10 μL of suspension containing 2.2 × 108 PFU of recombinant Adenovirus that expresses GFP (Adex-GFP, Vector Development Laboratory, Baylor College of Medicine, Ad5-CMV-GFP) was injected to muscles in the lower hind limbs of wild type mice (mixed background of 129S6 and C57BL6). Hamilton syringe (model 1710SL, 100 uL SYR) and disposable needles (26sG, point style 2) (Hamilton Laboratory Products, Reno, NV, #81056 and #7758-02) were used and suspension was injected to left anterior tibial muscle from Achilles to the popliteal fossa. Sample sizes for each experiment are as indicated. Mice were euthanized three days later to observe fluorescence from dorsal and ventral sides of hind limbs. 2.2 × 108 PFU per site of injection was the minimal amount of virus required for consistent levels of GFP fluorescence. 6 μL RNAi treatments were prepared using two different Gfp sequences (Sequence 1 Sense, with 3’ end nucleotides methylated: 5’-GCAAGCUGACCCUGAAGUUCAUmUmU-3’; Sequence 1 Sense, nucleotides selectively methylated: 5’-GmCAAGCmUGmACCCUmGAAGmUUmCAmU-3’; Sequence 2 Sense: 5’-GCACCAUCUUCUUCAAGGAdTdT-3’) and delivered at the time of Adex-GFP delivery. PBS treatments (no siRNA) were used as a control in contralateral hind limbs. The methodology behind the simultaneous delivery of Adex-GFP and RNAi treatments is supported by several published works [30,31,32]. Mean GFP fluorescence was measured using ImageJ grey value analysis function and compared between RNAi-treated limbs and contralateral limbs. All mouse experiments were performed in accordance with University of Michigan guidelines covering the humane care and use of animals in research.

2.6. Statistical Analyses

For siRNA complexation analyses, unpaired Student’s t-tests were used to compare results between two populations (RNase-treated groups vs. control groups) and determine statistically significant differences between them (reported based on p < 0.05). GAPDH results were analyzed by ANOVA with Tukey’s post-hoc analysis; significant differences were reported based on p < 0.05. ANOVA was selected as a means of identifying statistically significant results among the seven experimental cohorts. GFP fluorescence was quantified by mean fluorescence (in both dorsal and ventral views) using ImageJ (Bethesda, MD, USA). Statistically significant results were determined by a paired Student’s t-test (p < 0.05) comparing mean fluorescence in treatment limbs versus contralateral control limbs.

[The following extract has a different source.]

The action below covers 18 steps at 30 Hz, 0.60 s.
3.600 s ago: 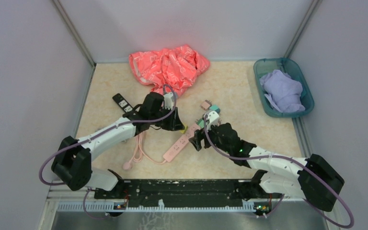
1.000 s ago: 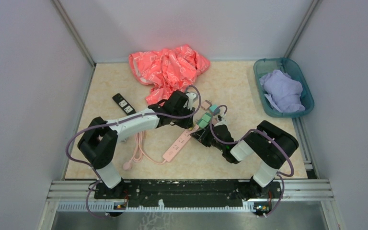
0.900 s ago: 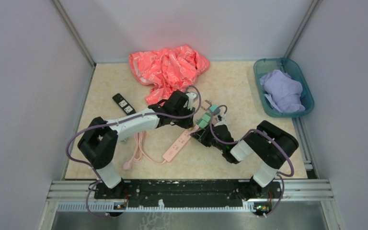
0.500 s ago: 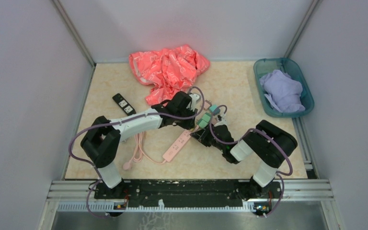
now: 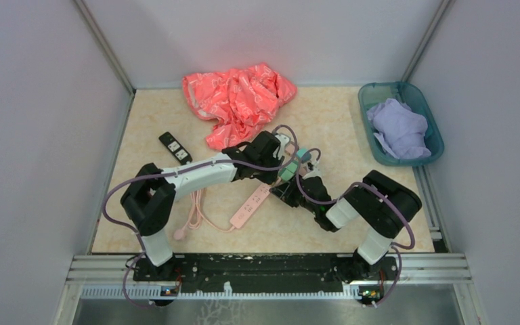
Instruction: Insert the plug
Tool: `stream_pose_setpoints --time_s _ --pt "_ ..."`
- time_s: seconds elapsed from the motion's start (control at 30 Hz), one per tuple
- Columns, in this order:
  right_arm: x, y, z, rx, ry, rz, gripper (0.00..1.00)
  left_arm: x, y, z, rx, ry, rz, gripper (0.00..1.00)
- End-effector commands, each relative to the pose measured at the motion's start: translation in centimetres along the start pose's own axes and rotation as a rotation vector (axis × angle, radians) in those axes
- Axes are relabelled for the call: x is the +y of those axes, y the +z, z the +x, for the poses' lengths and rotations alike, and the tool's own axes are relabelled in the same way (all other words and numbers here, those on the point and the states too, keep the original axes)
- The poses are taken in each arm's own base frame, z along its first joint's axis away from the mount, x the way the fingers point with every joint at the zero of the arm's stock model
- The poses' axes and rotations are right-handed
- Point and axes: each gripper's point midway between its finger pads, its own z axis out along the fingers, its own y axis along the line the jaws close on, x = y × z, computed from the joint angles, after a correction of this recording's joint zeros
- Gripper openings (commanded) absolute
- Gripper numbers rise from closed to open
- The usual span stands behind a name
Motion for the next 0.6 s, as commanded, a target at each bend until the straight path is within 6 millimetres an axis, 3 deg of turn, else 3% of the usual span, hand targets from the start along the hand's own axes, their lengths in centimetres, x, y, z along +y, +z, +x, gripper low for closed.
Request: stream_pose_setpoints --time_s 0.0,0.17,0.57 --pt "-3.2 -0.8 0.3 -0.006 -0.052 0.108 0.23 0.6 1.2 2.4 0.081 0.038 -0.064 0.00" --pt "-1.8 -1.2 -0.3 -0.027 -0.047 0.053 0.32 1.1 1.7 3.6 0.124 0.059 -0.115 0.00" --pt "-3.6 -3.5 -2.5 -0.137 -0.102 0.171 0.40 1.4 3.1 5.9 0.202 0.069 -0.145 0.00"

All statistical analyses were conducted with Minitab 16 (State College, PA, USA).

3. Results and Discussion

3.1. Results

Nanogels at NSP:siRNA weight ratios of 25:1, 50:1 and 100:1 demonstrated efficacy in inhibiting degradation of siRNA (Figure 1A). 0:1 NSP:siRNA ratios (no nanogel carrier) cohorts were fully degraded (100%) after 30 minutes in the presence of RNase A. Nanogels prevented full siRNA degradation, producing 42.30 ± 4.81% decreases in siRNA staining intensity. Selectively 2’-O-methylated siRNA complexed with nanogel NSPs produced greater band intensity after incubation with RNase A as compared to control (unprotected) siRNA (Figure 1B). In contrast, staining intensity for selectively methylated siRNA-nanogel complexes decreased by 23.82 ± 9.99%. Data indicated significant increases in nuclease resistance of selectively methylated siRNA compared to unprotected siRNA (p < 0.05).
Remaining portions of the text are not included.